**Records for the exercise**
= Beginning of Section =

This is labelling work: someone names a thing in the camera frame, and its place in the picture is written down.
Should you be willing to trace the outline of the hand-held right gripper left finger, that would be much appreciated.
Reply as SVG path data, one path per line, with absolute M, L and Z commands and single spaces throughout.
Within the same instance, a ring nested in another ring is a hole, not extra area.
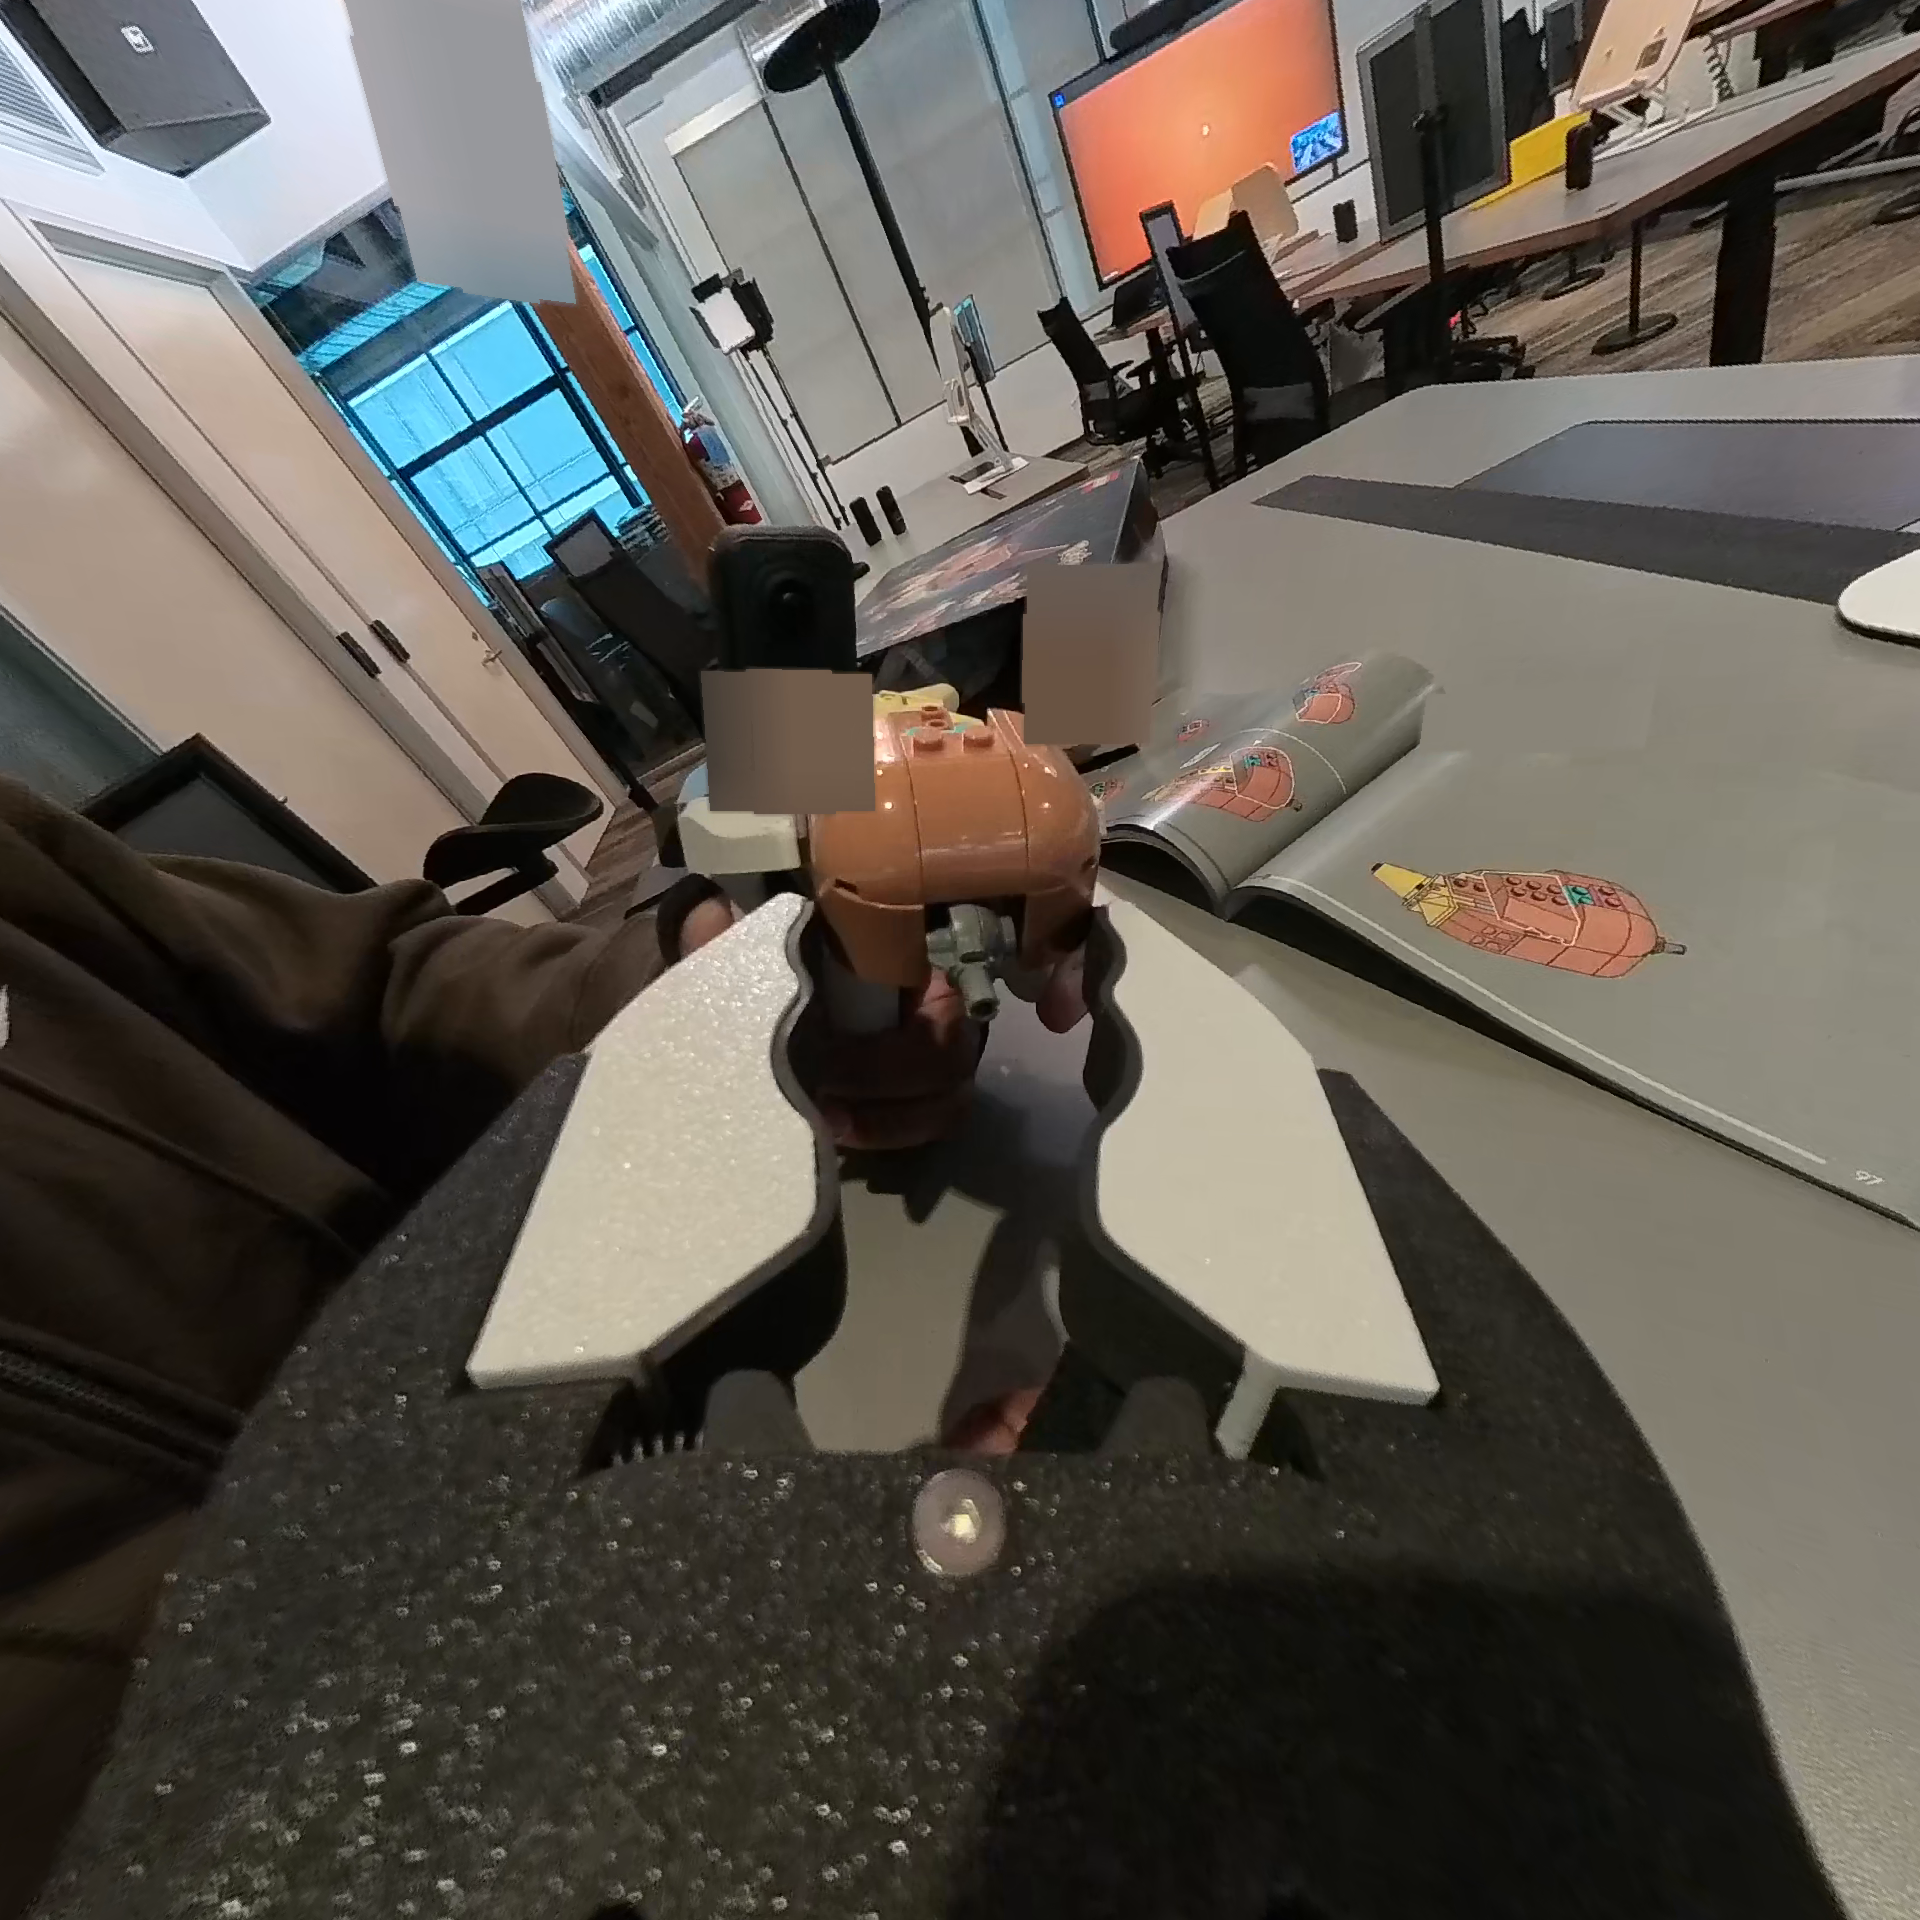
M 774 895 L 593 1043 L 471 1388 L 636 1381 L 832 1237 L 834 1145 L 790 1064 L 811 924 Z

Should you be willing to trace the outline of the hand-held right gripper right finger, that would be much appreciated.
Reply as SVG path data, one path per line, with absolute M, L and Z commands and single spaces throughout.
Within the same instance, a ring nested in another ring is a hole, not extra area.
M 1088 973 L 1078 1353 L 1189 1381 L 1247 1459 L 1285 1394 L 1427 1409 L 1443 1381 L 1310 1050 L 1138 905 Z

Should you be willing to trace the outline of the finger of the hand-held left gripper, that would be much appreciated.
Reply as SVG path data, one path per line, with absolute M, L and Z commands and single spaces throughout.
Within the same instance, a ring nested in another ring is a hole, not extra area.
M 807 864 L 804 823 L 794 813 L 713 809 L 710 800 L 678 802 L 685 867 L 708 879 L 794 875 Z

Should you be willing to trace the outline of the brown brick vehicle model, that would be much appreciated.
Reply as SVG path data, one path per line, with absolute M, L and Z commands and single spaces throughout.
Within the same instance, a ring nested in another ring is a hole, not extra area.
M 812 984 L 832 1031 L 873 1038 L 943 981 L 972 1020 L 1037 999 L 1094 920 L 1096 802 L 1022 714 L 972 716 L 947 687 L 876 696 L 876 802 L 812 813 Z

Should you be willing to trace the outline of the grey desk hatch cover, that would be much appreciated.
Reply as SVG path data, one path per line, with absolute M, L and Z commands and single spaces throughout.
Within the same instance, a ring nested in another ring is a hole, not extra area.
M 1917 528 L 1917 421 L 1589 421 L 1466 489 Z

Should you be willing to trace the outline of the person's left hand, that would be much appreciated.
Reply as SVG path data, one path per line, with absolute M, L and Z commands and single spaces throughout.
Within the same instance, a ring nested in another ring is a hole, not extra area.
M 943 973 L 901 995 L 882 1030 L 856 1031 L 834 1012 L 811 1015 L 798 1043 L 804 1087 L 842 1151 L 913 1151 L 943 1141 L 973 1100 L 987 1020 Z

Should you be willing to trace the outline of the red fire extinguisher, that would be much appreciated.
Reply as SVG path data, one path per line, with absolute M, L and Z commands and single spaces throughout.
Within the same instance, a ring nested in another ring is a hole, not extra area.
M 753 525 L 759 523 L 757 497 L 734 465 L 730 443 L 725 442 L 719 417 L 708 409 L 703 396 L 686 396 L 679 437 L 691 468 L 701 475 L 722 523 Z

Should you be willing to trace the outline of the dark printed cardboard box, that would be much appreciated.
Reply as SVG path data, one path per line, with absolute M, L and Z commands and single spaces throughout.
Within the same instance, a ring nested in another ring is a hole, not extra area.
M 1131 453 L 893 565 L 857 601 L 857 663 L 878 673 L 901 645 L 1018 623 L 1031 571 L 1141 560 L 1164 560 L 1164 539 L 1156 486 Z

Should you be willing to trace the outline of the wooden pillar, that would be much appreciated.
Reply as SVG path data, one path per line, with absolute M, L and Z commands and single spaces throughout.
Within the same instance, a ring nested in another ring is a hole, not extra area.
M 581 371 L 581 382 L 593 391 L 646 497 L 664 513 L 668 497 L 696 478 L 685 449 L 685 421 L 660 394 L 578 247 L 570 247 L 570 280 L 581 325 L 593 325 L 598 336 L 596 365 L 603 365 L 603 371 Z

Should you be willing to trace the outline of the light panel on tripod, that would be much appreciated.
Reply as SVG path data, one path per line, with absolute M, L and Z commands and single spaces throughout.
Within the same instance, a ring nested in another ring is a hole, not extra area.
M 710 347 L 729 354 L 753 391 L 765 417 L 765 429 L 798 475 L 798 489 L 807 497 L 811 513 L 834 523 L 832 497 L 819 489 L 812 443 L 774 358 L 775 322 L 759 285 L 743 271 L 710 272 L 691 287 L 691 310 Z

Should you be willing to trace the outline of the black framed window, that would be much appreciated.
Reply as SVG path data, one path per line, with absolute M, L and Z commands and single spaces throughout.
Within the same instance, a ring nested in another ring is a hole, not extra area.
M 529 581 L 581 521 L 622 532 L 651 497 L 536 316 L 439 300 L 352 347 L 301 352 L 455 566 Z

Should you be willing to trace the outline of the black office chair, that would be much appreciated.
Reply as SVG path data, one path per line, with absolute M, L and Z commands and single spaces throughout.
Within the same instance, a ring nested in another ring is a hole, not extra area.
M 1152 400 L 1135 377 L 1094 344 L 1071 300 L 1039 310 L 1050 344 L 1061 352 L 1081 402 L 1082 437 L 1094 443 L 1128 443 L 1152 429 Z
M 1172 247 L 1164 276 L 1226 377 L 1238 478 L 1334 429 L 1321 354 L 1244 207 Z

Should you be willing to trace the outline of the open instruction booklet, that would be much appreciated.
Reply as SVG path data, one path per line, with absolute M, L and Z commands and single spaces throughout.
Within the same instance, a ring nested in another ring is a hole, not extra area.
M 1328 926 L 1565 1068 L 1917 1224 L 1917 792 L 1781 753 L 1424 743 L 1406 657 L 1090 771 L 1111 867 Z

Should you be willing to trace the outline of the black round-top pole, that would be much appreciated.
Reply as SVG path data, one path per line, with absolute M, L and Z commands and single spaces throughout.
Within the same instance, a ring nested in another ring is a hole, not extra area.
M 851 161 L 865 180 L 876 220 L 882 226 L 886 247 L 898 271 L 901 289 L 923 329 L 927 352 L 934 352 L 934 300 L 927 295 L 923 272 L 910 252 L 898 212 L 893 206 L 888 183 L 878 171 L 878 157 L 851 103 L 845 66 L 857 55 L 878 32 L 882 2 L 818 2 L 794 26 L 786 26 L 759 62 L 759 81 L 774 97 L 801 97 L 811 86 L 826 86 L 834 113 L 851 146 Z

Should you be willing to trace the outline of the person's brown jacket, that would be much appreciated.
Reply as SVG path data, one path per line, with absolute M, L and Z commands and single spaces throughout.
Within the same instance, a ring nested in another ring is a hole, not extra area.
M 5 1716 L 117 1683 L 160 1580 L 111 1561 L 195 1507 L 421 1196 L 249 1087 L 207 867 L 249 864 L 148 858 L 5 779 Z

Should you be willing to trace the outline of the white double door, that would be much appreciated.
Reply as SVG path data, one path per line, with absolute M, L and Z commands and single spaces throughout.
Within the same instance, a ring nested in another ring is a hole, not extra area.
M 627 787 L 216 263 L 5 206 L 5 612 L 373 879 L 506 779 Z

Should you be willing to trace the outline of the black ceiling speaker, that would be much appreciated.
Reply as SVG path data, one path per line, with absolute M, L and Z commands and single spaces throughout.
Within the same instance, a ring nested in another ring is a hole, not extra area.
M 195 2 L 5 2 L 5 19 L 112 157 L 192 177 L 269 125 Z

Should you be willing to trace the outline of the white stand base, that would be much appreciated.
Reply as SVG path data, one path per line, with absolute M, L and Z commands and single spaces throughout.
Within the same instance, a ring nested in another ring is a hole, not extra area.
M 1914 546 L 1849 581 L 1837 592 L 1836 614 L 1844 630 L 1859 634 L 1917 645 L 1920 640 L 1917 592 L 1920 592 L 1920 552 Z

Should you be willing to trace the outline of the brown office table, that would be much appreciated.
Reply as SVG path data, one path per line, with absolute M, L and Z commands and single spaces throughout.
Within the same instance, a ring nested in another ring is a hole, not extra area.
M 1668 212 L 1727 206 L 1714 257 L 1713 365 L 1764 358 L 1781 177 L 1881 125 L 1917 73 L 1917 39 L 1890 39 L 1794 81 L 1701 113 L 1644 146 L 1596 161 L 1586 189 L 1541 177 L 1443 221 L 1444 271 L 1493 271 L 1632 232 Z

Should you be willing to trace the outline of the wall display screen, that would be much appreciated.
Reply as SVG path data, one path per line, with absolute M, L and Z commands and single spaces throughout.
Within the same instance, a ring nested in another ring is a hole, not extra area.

= End of Section =

**What is required**
Each line in the listing where the word "finger" is found is to be copied.

**Solution for this task**
Should you be willing to trace the outline of the hand-held right gripper left finger, that would be much appreciated.
Should you be willing to trace the outline of the hand-held right gripper right finger, that would be much appreciated.
Should you be willing to trace the outline of the finger of the hand-held left gripper, that would be much appreciated.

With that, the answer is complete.